Let $ V $ be a finite-dimensional inner product space over $ \mathbb C $, and let $ T: V \rightarrow V $ be a linear operator.
(a) Show that $ T=0 \Leftrightarrow T^*=0 \Leftrightarrow TT^* \Leftrightarrow T^*T =0. $
(b) Show that if $ T $ is self adjoint, and $ T^n=0 $ for some $ n $, then $ T=0 $.
(c) Show that if $ T $ is normal, and $ T^n=0 $ for some $ n $, then $ T=0 $. (Hint: Show that if $ T $ is normal then $ TT^* $ is self adjoint.)
(d) Give an example of $ V $ and $ T $ where $ T \neq 0 $ and $ T=0 $. Show directly that t is not normal.
My attempt:
(a) $ T=0 \Leftrightarrow Tv=0 \Leftrightarrow \lt Tv,Tv \gt = 0 \Leftrightarrow <T^*w,T^*w>=0 \Leftrightarrow <T^*w=0 \Leftrightarrow T^*=0 \Leftrightarrow TT^*=0 \Leftrightarrow T^*T=0 \Leftrightarrow TT^*=0. $
(b) Since T is self adjoint $ \ T=T^*$ So, $\ T^2 =T^*T=0 \Rightarrow \ T=0 $ and the base case holds. Suppose $ m $ is an integer for which the hypothesis holds. Then $\ T^m=0 \rightarrow \ T=0$
$ \ T^{m+1} = T^m . T^*=0\rightarrow T^*=T=0.$ by part (a). $(\ TT^*=0 \rightarrow \ T^*=0) $ Hence the results holds for all $\ n\in \mathbb N. $
(c) This is my first question. Since $ (ST)^* = T^*S^*$ we have $ (TT^*)^* = T^{**}T^* = TT^* $ which does not make sense. Where have I gone wrong?

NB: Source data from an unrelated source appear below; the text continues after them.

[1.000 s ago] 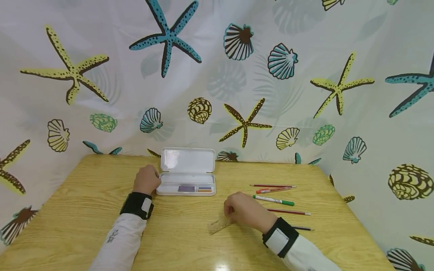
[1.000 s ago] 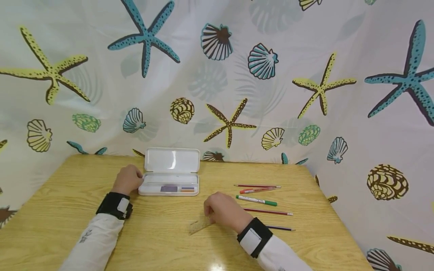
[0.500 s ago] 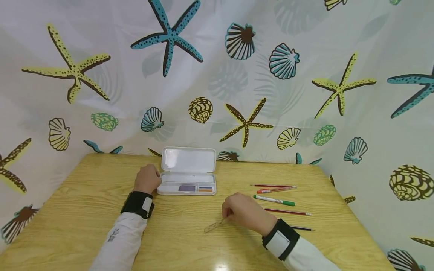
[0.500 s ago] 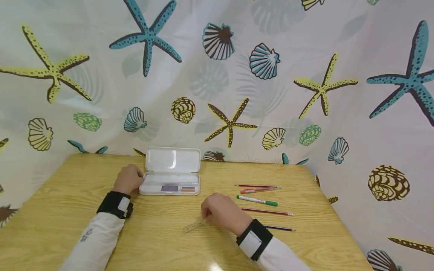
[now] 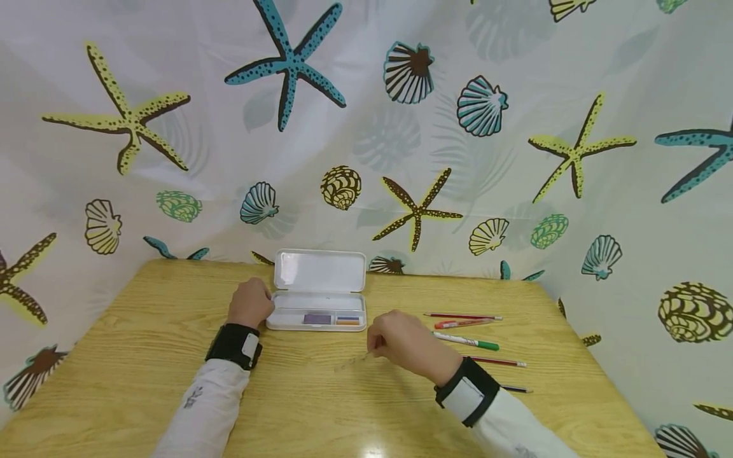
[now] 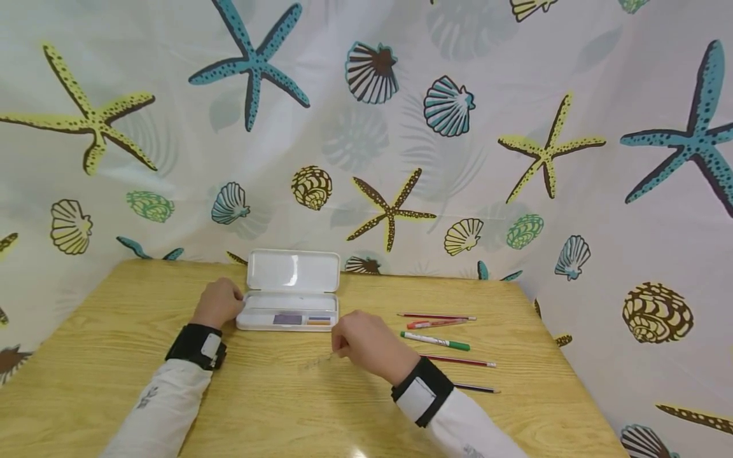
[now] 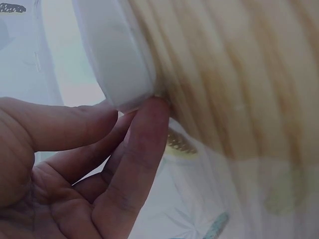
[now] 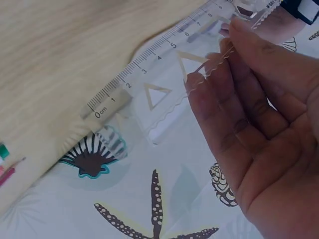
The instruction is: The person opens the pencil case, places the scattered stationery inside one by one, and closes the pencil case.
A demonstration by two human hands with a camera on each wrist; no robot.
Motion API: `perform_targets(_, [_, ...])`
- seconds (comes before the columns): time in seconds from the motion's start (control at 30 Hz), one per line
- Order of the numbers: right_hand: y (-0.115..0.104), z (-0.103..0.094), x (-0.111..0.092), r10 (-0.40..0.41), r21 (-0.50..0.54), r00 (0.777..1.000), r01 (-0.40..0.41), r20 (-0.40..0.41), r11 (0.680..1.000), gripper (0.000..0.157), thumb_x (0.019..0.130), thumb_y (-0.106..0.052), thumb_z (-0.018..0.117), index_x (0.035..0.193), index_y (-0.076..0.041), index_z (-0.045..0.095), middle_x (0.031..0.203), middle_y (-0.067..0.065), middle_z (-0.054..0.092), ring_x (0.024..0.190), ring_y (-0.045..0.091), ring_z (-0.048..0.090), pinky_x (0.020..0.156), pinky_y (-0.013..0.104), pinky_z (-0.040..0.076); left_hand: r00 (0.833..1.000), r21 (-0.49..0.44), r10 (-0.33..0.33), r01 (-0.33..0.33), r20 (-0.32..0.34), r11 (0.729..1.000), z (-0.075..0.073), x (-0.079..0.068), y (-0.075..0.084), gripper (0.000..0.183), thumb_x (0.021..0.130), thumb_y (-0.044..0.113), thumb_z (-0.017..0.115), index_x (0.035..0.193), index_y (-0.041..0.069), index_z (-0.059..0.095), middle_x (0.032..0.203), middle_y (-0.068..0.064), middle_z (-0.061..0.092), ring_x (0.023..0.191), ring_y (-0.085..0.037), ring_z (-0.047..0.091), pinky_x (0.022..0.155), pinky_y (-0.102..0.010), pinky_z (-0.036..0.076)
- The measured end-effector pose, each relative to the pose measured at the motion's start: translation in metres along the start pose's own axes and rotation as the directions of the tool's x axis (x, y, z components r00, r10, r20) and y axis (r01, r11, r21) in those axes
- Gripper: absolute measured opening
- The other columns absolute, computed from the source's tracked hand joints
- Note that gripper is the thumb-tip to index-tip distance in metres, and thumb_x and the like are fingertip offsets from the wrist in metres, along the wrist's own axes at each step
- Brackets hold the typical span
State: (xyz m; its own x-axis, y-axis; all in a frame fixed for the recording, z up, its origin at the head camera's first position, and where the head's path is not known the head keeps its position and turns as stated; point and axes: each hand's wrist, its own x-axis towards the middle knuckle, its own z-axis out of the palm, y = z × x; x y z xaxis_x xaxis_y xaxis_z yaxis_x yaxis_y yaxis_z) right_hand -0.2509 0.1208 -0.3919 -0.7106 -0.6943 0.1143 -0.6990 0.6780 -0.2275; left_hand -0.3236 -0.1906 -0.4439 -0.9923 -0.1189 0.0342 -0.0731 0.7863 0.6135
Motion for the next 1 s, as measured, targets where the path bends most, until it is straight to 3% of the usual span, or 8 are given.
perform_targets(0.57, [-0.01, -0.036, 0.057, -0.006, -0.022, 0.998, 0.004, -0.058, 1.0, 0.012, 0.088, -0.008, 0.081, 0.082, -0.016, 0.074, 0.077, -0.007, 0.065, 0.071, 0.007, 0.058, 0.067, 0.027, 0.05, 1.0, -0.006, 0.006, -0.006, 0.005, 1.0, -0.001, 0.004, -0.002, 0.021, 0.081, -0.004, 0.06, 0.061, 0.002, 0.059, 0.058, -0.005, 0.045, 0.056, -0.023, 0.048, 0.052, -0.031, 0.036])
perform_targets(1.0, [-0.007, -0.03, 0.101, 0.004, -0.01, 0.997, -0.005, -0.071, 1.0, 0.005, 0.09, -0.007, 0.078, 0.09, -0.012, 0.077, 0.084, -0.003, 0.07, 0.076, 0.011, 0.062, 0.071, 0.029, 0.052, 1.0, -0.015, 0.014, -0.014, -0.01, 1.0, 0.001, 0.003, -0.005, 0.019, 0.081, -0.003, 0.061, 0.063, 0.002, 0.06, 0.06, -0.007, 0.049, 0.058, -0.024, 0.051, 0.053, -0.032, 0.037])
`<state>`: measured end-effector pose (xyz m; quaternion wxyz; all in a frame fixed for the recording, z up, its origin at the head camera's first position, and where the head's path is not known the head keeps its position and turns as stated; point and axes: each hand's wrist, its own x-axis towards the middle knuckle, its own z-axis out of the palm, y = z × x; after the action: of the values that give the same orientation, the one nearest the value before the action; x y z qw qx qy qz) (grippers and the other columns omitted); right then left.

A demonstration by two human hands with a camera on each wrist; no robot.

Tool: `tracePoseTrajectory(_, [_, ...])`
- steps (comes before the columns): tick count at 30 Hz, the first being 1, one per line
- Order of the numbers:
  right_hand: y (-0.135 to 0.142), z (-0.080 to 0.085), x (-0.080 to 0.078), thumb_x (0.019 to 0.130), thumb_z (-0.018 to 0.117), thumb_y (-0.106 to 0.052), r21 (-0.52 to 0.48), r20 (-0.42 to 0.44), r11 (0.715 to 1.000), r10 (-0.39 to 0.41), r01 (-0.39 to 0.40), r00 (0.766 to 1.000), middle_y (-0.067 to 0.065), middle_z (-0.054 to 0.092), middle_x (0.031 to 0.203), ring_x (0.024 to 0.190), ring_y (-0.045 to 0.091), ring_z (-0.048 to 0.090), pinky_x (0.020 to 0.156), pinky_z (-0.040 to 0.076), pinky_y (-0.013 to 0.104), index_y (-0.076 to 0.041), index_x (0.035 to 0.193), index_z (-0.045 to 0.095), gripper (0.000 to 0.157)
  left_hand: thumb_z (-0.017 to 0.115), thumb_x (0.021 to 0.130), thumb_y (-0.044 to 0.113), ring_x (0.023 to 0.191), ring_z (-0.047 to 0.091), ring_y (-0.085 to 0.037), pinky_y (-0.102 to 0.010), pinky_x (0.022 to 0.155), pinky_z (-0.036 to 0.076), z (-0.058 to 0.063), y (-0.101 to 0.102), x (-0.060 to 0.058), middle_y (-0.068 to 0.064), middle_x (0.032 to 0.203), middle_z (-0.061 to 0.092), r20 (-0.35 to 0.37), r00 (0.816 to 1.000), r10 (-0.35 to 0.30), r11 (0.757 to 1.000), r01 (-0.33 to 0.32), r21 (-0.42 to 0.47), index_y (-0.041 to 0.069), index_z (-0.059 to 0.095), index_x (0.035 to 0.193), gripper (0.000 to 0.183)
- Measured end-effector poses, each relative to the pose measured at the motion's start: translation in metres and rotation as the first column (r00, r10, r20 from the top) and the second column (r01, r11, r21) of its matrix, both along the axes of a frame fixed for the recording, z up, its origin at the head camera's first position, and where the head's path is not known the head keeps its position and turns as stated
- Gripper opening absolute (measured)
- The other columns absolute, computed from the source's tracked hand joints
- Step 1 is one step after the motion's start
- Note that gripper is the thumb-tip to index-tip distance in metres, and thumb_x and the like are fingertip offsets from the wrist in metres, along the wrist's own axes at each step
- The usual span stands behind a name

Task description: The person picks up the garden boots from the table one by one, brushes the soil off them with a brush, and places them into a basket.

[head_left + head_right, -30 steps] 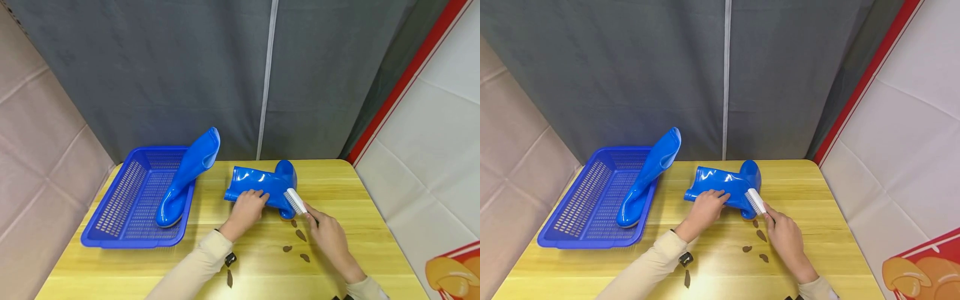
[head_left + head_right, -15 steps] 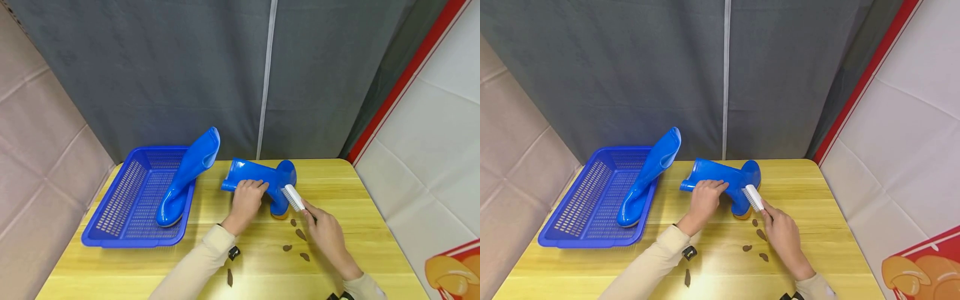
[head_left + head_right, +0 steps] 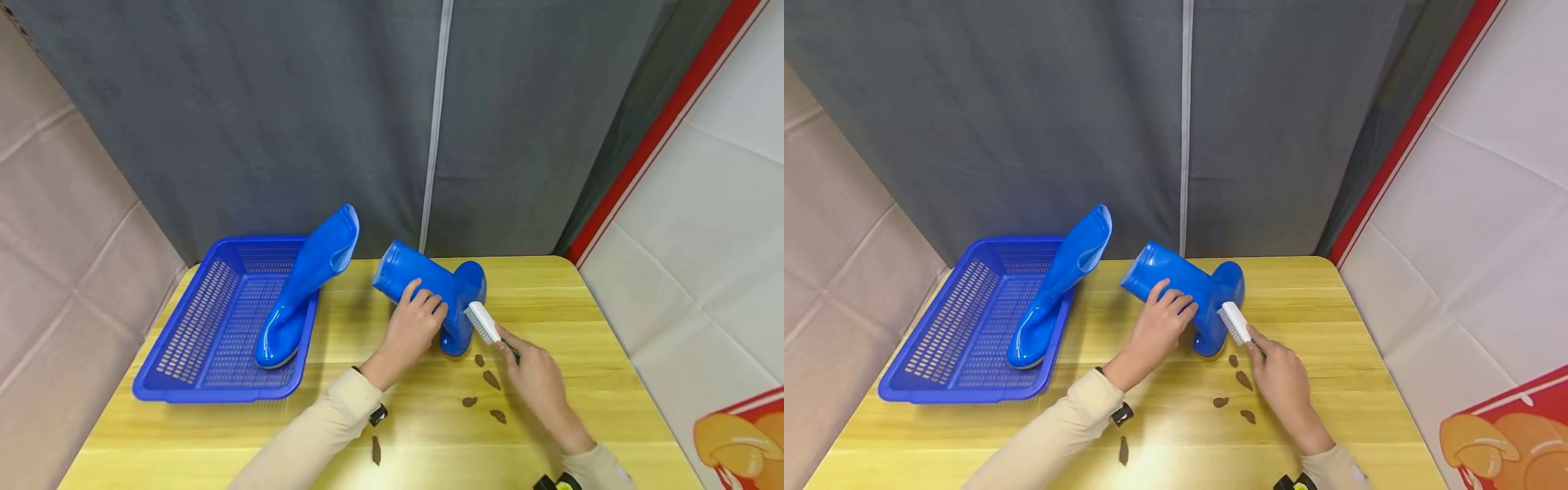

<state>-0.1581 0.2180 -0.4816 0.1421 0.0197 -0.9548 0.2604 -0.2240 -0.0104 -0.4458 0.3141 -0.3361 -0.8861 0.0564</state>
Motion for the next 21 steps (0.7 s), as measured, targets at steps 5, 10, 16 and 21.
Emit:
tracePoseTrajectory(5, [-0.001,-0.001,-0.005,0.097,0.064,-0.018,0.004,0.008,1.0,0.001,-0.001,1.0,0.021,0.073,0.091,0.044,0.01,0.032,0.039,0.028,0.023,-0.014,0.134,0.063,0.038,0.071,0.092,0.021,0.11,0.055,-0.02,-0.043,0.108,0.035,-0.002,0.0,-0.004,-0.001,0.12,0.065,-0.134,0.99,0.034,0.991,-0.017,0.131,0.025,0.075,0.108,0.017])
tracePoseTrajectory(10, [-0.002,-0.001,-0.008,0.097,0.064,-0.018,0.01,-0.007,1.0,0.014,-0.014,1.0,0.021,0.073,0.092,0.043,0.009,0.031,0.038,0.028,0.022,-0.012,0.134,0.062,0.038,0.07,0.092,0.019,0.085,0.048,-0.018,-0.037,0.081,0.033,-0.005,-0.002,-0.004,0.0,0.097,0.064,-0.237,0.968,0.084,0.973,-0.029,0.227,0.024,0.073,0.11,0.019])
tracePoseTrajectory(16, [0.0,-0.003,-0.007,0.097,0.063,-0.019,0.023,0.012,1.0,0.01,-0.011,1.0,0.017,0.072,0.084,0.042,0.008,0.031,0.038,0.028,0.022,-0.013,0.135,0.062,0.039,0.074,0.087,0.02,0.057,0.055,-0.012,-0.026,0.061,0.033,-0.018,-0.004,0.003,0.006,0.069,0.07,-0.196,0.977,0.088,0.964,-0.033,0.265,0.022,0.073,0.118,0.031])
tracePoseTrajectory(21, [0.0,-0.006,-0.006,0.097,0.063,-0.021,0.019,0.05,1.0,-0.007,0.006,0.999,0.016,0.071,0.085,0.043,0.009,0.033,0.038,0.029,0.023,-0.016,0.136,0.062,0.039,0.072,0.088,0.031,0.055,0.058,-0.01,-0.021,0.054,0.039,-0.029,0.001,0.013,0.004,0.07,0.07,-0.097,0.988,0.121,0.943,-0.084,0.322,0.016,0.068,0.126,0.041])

(d) Let $ V= \mathbb{F}_2 = \mathbb{Z}/2 \mathbb{Z} $ and suppose $ T $ is the linear transformation given by $ \begin{pmatrix} 1 & 1 \\ 1 & 1 \\ \end{pmatrix}$.
How do I find the explicit linear transformation given by this matrix?
Are my solutions to part (a) and (b) correct?
Any help is greatly appreciated.
Quick correction to (a): you should emphasize that $T = 0 \iff Tv = 0$ for all $v \in V$. For all steps with $v,w$, it should be clear that the equality is meant to hold for all such vectors (or at least over a basis).
For (b), your proof by induction is faulty. In particular, it's not clear how you deduce $$ T^mT^* = 0 \implies T^* = T = 0 $$ this is not a clear application of part (a). Instead, I would note that if $k<m \leq 2k$, then $$ T^m = 0 \implies T^{2k} = 0 \implies (T^k)(T^k)^* = 0 \implies T^k = 0 $$ which allows us to set up a proof by strong induction. (If it helps, take $k = \lceil m/2 \rceil$).
For (c), you have not gone wrong at all: $TT^*$ is necessarily self-adjoint, regardless of whether $T$ is normal. The trick is to note that $$ T^m = 0 \iff (T^m)(T^m)^* = 0 \iff (TT^*)^m = 0 \iff TT^* = 0 \iff T = 0 $$
For (d), remember that $V$ should be an inner product space. Consider instead $$ A = \pmatrix{0&1\\0&0} $$ The linear transformation given by $A$ is $T(v) = Av$.